Après le tout individuel qui a succédé au tout collectif, nous souhaitons une approche plus rationnelle et économique des modèles de rémunérations variables.
Les parts variables sont aujourd'hui constitutives de la rémunération d'une majorité de Cadres de CANAL+. Elles ont été étendues en 2005 sous l'impulsion de C. Sanchez, prédécesseur de S. Guieysse à la Direction des Ressources Humaines du Groupe. Son ambition était alors de supprimer la distribution de primes et les enveloppes au mérite. C'est à ce moment que sont apparus les fameux BSO.
Les commerciaux ont toujours bénéficié de parts variables, mais depuis 2005, la majorité des cadres du Groupe y ont accès. Elle est basée sur la réalisation d'objectifs collectifs et individuels et peut varier de 5% à 40% environ de la rémunération annuelle.
Hypocrisie

Force est de constater l'aspect hypocrite de cette forme de rémunération.
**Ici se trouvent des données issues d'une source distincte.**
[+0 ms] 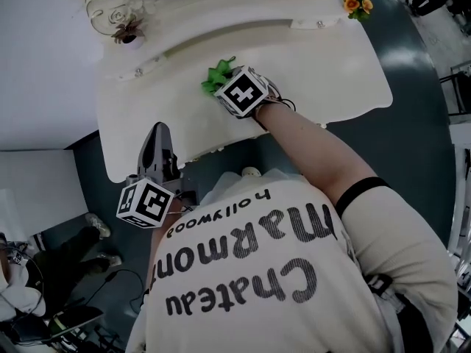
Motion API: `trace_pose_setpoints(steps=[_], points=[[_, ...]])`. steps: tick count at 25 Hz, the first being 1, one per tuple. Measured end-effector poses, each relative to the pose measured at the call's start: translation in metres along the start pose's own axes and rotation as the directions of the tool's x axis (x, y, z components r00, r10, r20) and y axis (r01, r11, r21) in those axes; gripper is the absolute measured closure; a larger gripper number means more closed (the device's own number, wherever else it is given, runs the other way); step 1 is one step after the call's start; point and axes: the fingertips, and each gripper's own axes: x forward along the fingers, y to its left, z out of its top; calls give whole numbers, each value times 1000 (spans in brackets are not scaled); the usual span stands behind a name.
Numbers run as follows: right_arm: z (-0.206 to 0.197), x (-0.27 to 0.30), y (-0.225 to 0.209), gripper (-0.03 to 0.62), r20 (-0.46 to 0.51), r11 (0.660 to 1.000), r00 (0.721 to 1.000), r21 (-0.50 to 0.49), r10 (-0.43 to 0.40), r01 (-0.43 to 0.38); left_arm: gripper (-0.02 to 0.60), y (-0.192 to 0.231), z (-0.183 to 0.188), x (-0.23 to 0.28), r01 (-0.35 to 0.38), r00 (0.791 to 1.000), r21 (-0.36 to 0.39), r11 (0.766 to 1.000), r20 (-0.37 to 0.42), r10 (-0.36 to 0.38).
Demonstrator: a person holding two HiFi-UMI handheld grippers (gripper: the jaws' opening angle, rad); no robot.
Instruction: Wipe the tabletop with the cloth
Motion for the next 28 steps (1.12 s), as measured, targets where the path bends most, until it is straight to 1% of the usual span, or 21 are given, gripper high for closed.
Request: trace_pose_setpoints(steps=[6, 17, 28], points=[[-9, -11, -18, 462, -1, 999, 999, 37, -39, 39, 574, -8, -10, 18, 43, 998, -13, 999, -39, -43], [-29, -29, -49, 462, 6, 990, 994, 100, -105, 104, 574, -23, -27, 39, 100, 992, -20, 995, -75, -102], [-41, -42, -69, 462, 6, 977, 989, 152, -151, 148, 574, -28, -41, 45, 122, 986, -37, 992, -106, -125]])
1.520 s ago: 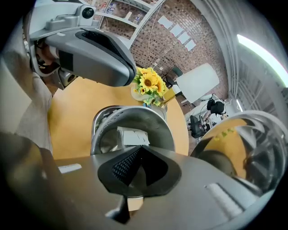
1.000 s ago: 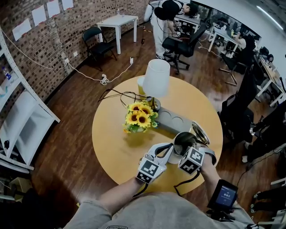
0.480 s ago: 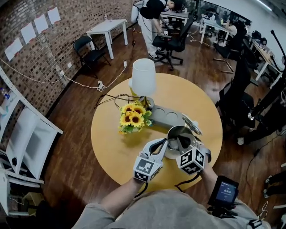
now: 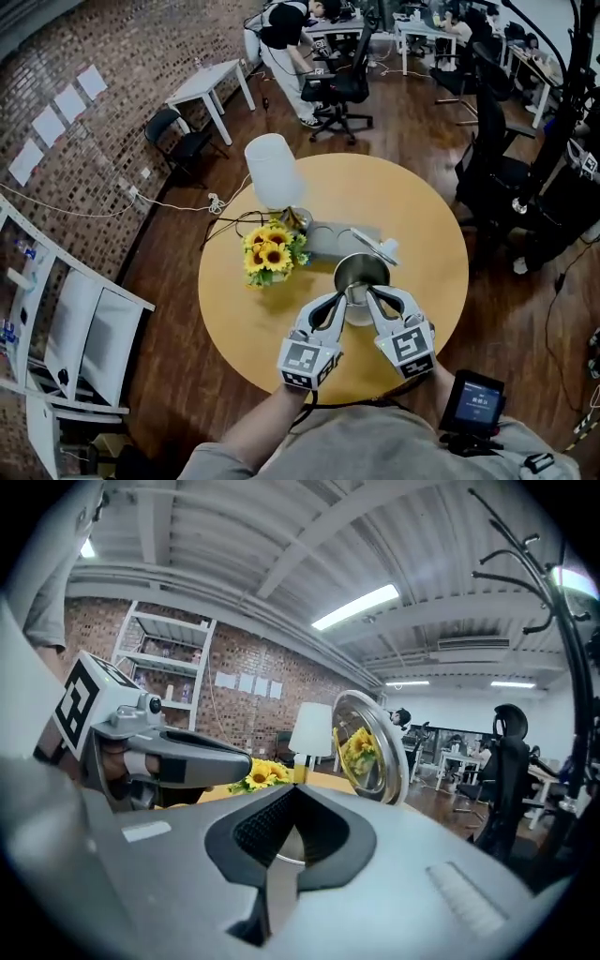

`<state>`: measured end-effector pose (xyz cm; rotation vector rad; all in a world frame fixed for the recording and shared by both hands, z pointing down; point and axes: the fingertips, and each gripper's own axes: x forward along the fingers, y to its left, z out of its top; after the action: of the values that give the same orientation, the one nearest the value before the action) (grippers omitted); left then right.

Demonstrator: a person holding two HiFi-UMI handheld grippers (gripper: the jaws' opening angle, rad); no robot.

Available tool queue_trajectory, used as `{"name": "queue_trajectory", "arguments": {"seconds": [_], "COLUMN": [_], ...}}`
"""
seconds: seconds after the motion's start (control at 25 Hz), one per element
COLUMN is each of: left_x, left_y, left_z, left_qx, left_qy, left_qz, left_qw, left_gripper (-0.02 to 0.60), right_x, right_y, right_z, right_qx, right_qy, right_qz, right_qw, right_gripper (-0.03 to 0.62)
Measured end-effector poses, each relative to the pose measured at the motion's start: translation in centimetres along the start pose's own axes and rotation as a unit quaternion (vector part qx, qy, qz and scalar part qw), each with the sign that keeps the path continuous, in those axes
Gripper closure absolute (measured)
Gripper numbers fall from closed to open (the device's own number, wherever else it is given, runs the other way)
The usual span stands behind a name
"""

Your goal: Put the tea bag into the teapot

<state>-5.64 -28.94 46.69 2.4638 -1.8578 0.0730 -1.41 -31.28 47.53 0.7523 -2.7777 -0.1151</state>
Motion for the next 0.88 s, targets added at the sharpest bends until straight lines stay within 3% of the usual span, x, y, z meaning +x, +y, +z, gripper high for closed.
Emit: {"name": "queue_trajectory", "arguments": {"seconds": [0.36, 0.88], "left_x": [-2.2, -13.4], "left_y": [-1.3, -2.2], "left_z": [0.8, 0.3], "left_qx": [0.011, -0.006], "left_qy": [-0.017, -0.021], "left_qz": [-0.036, -0.123], "left_qw": [0.9991, 0.9921], "left_gripper": [0.58, 0.58], "right_x": [-2.1, -7.2], "right_y": [2.3, 13.6], "right_z": [1.4, 2.1], "right_qx": [-0.02, 0.0], "right_qy": [-0.018, 0.004], "right_qz": [-0.033, -0.115], "right_qw": [0.999, 0.993], "right_gripper": [0.586, 0.586]}}
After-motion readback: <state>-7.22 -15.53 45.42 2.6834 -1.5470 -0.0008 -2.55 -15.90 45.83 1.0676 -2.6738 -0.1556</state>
Ce n'est pas spécifique à CANAL+, une majorité de grands groupes Français ont adopté ce type de dispositif. Pourtant, toutes ces entreprises, sans exception, distribuent systématiquement 70 à 80% de cette part variable (études de cabinets d'audit portant sur plusieurs centaines de grandes entreprises Françaises). La part "variable" ne concerne donc véritablement que 15 à 20% de cette forme de rémunération. Peut on encore dès lors parler de "variable"?
De plus, bien souvent, la complexité des critères d'attribution empêche une lecture transparente et opposable de cette forme de rémunération.
Perversité
Elle se transforme en mécanisme pervers lorsque des objectifs, naturellement fixés en début d'exercice, ne sont pas révisés alors que la situation économique, concurrentielle, technique... bouleverse l'environnement et influence tout ou parti des business.
Il en fut ainsi cette année avec l'apparition des offres d'Orange ou de la crise financière qui va, sans nul doute, peser sur la stratégie et les résultats. Revoir ces objectifs en temps réel devient dès lors, une nécessité!
Le déploiement des BSO fut stoppé dès le changement de DRH. Dès ce moment, des disparités sont apparues. Elles perdurent et se développent au fil du temps, car certains services ont vu les BSO descendrent assez bas dans leur hiérarchie tandis que d'autres n'ont pas eu le temps d'y accéder. Ces disparités ne sont pas acceptables, il faut donc les corriger.
Perversité également lorsque les objectifs sont d'abord financiers. Economie et restrictions ne sont pas nécessairement des réponses adéquates aux besoins d'investissements. Les récentes tensions sur le commerce pourraient en être une exemple flagrant... Ils pourraient être consécutifs d'économies à court terme réalisés sur les investissements techniques…
Questions ?
Avec ce type de rémunération, les objectifs financiers ou commerciaux sont ils mieux atteints qu'il y a 5 ou 10 ans lorsque cette forme de rémunération n'était pas aussi développée? Travaille-t-on mieux, dans de meilleures conditions aujourd'hui? Ces systèmes ne sont ils pas simplement des outils susceptibles d'accroître le niveau de stress de l'encadrement, celui-ci n'ayant pour seul horizon, que l'objectif à réaliser, au risque sinon de perdre une part non négligeable de sa rémunération?...

Ce sont toutes ces questions et bien d'autres que nous voudrions aborder en 2009. Nous ne préjugeons pas du bien fondé de la rémunération variable. Mais il nous semble nécessaire qu'elle soit parfaitement comprise par les salariés, qu'elle démontre son efficacité, qu'elle soit opposable par tous, qu'elle permette à chacun mais aussi à l'entreprise de progresser. Alors peut-être sortiront nous enfin des échanges souvent stériles sur le sujet.